The disposal of toxic wastewater extracted from fracking jobs into deep formations can also cause swarms of earthquakes by the same mechanism.

Injection wells, with names like King Kong and Deep Throat, can trigger earthquakes up to 20 kilometres away. The wells may inject more than 150,000 barrels of waste into the ground a month. Years may pass before the fluids migrate or change rock pressure, activating nearby faults and fractures.

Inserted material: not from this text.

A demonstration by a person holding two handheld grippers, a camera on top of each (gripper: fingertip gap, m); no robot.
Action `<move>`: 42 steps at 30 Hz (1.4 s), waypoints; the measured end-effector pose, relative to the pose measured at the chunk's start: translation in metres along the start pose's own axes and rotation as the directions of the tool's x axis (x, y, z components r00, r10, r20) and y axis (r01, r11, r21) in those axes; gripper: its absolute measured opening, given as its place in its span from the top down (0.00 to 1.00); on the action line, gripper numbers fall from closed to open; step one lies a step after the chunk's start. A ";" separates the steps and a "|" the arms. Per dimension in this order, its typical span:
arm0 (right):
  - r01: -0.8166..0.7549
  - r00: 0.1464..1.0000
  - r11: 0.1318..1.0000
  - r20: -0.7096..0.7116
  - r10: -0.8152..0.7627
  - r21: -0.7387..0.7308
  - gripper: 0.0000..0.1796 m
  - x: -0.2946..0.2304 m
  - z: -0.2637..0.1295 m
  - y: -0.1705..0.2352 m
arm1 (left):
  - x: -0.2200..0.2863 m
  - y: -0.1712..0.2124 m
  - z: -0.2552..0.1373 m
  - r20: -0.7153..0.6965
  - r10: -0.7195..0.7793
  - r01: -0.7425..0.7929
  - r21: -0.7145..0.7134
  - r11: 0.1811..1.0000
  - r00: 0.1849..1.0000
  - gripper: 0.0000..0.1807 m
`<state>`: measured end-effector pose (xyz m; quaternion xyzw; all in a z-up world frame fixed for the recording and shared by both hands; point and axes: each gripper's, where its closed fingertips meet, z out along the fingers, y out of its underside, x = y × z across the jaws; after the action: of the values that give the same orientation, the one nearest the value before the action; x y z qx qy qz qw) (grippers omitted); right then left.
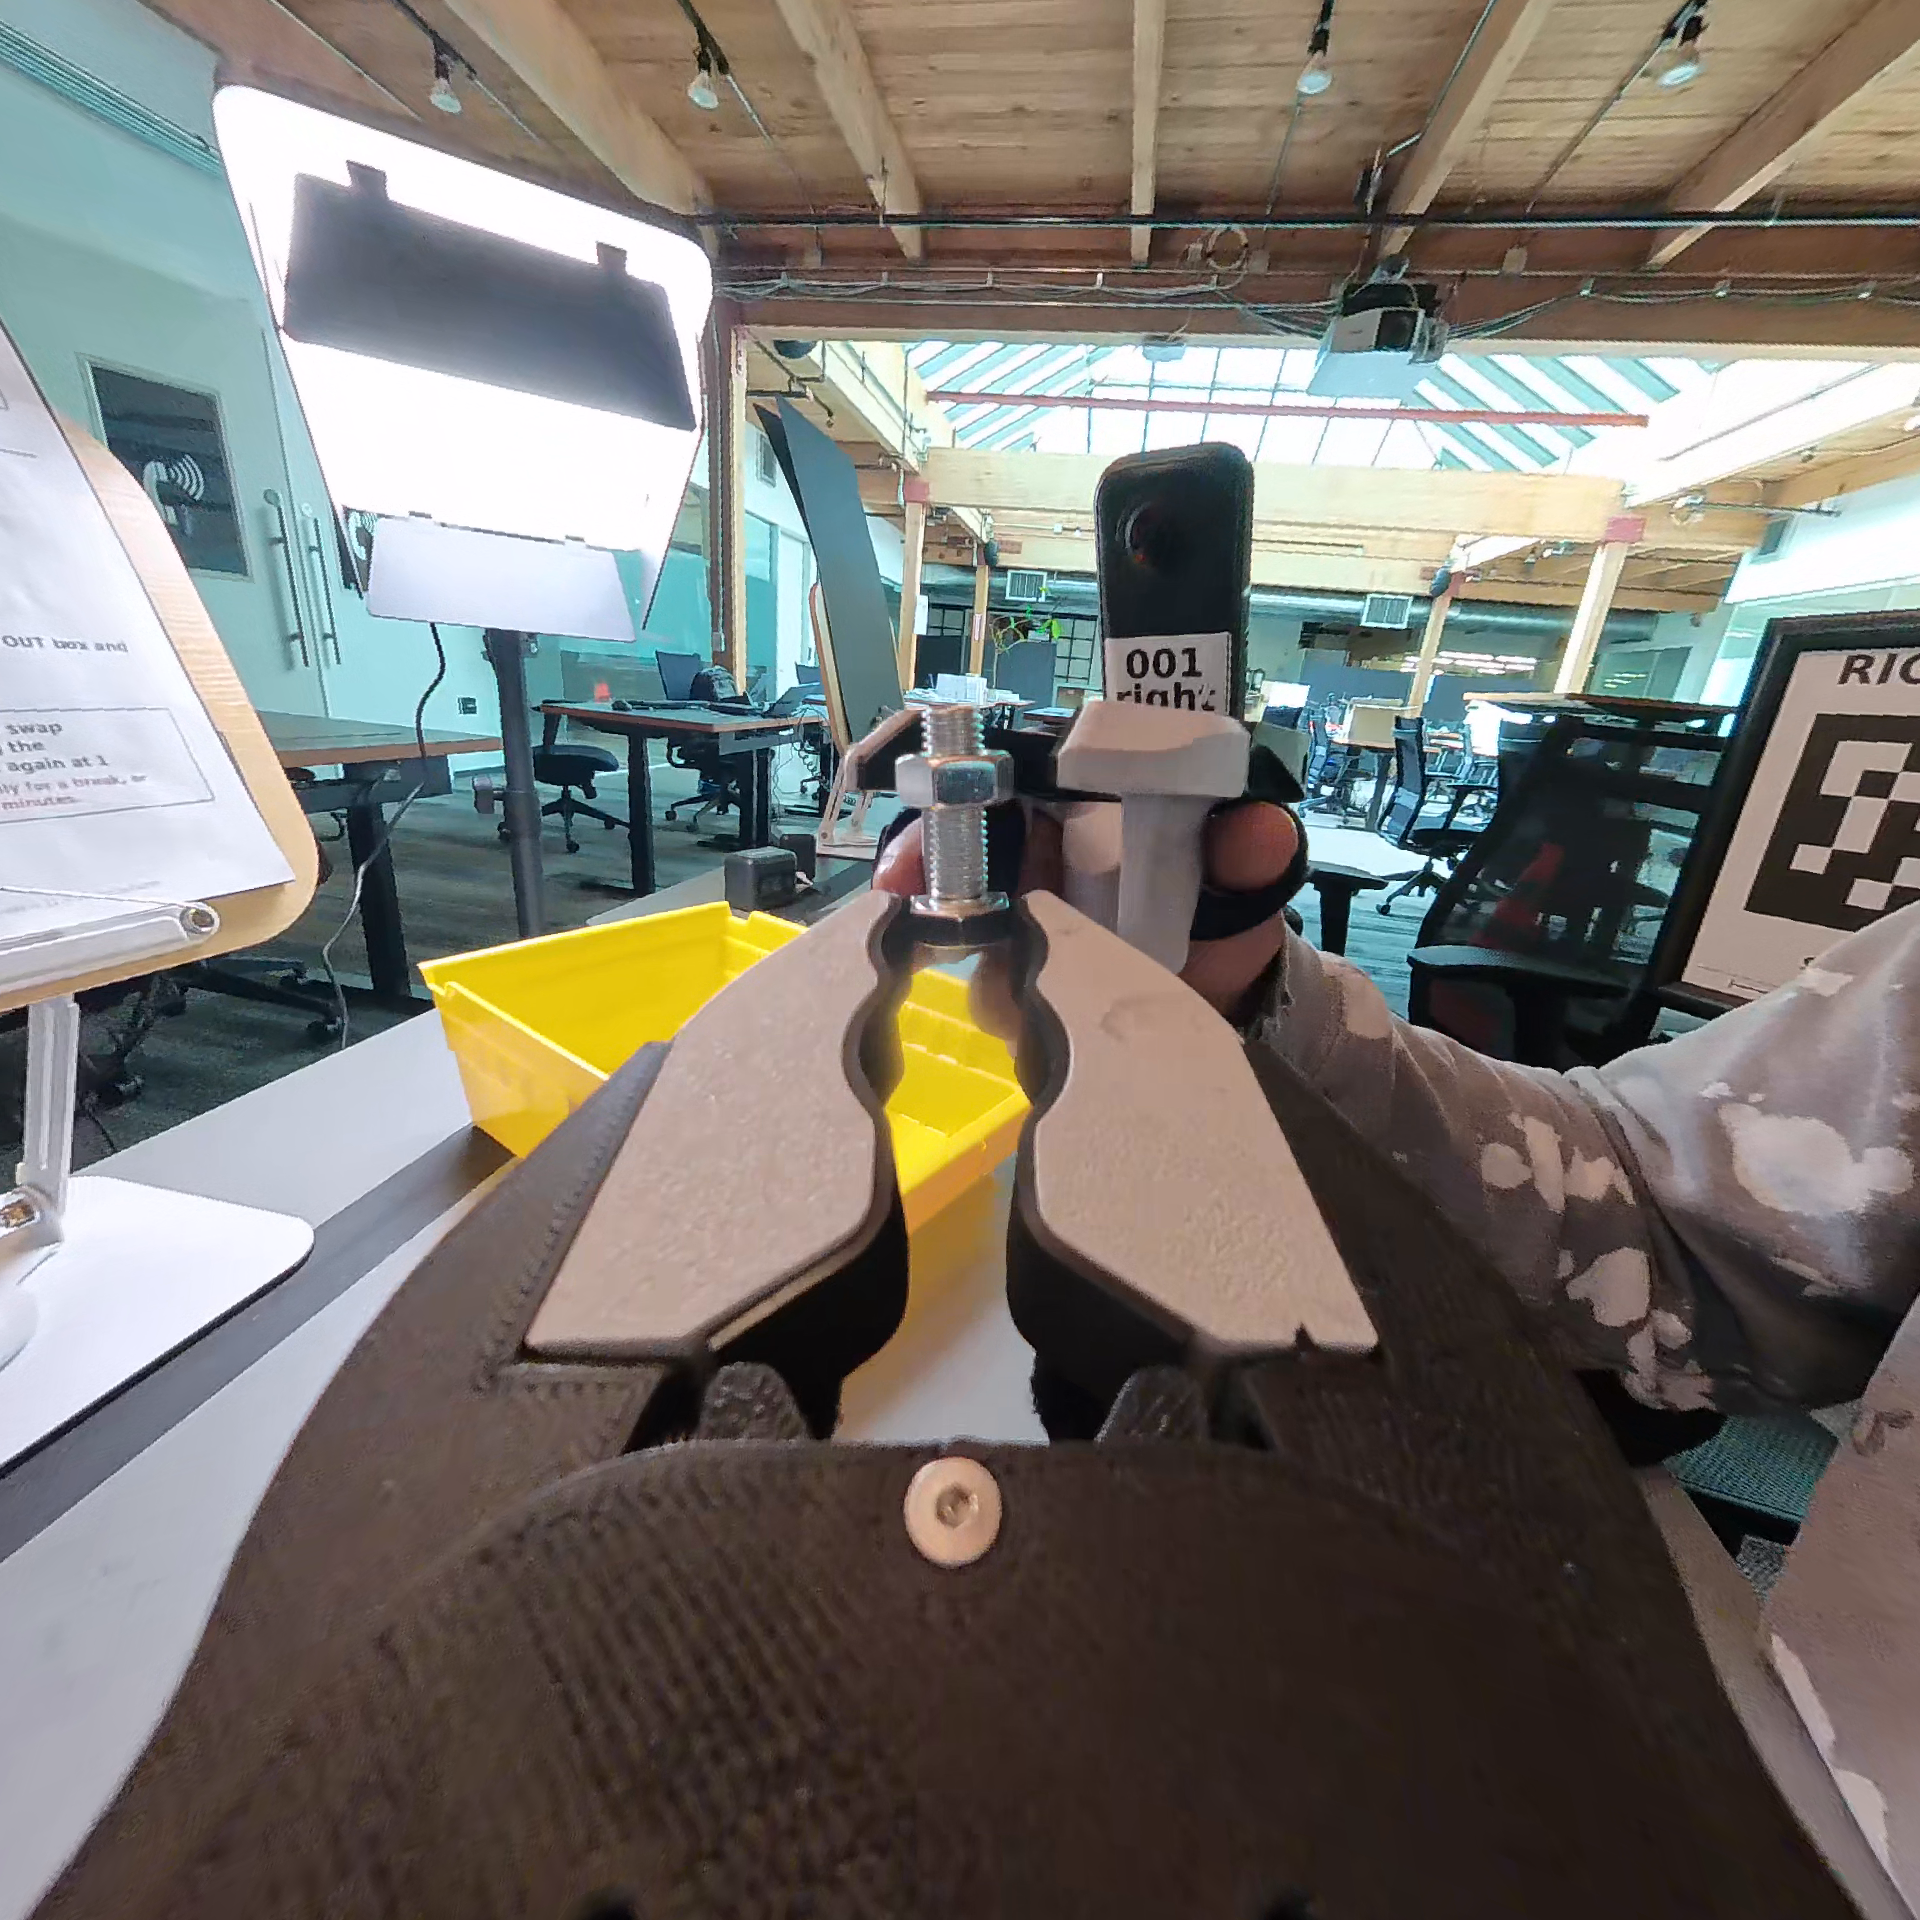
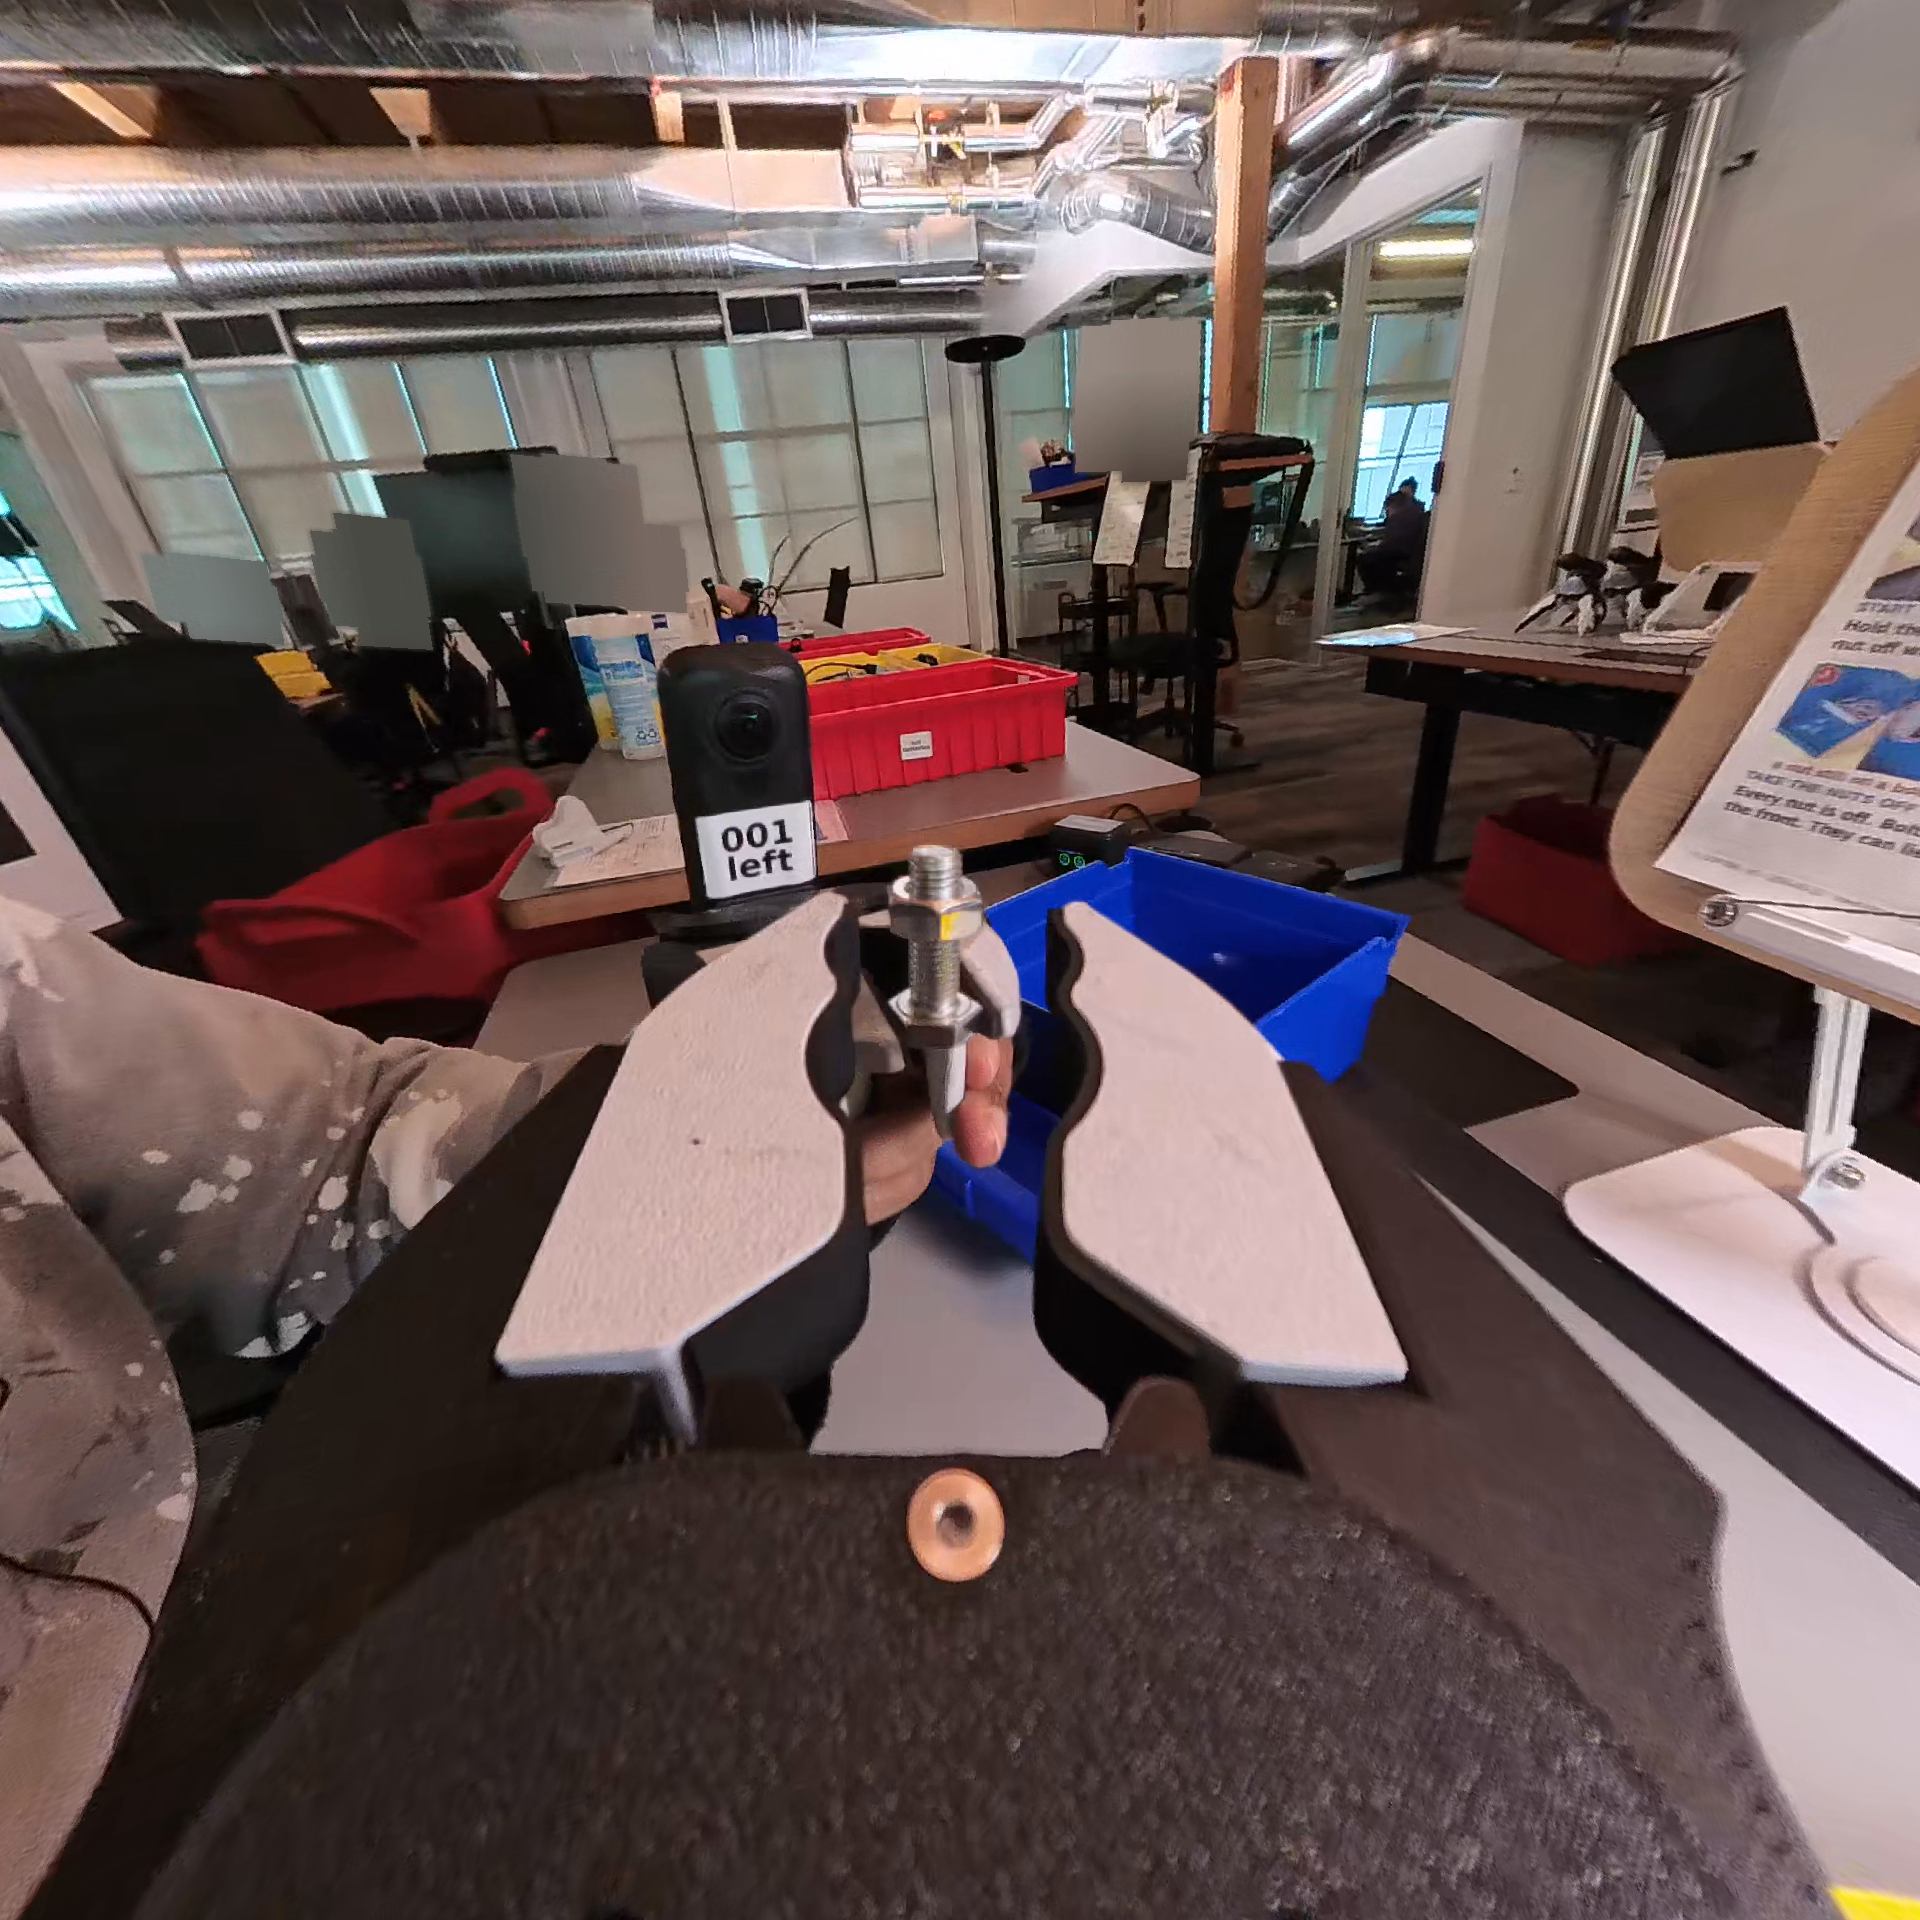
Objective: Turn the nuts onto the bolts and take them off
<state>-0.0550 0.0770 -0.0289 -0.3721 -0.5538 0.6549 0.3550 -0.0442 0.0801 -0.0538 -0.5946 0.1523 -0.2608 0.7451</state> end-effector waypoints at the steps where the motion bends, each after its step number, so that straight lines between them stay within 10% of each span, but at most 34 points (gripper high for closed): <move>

Between 2010 and 2013, the U.S. Midwest, home to extensive fracking, has experienced more than 100 induced and felt earthquakes over a magnitude of 3.0 per year, compared to the normal average of 21.

Oklahoma, once a seismically quiet region, has now become the most earthquake prone jurisdiction in the Lower 48 due to fracking and the injection of its associated wastewater. It now records more earthquake activity than California.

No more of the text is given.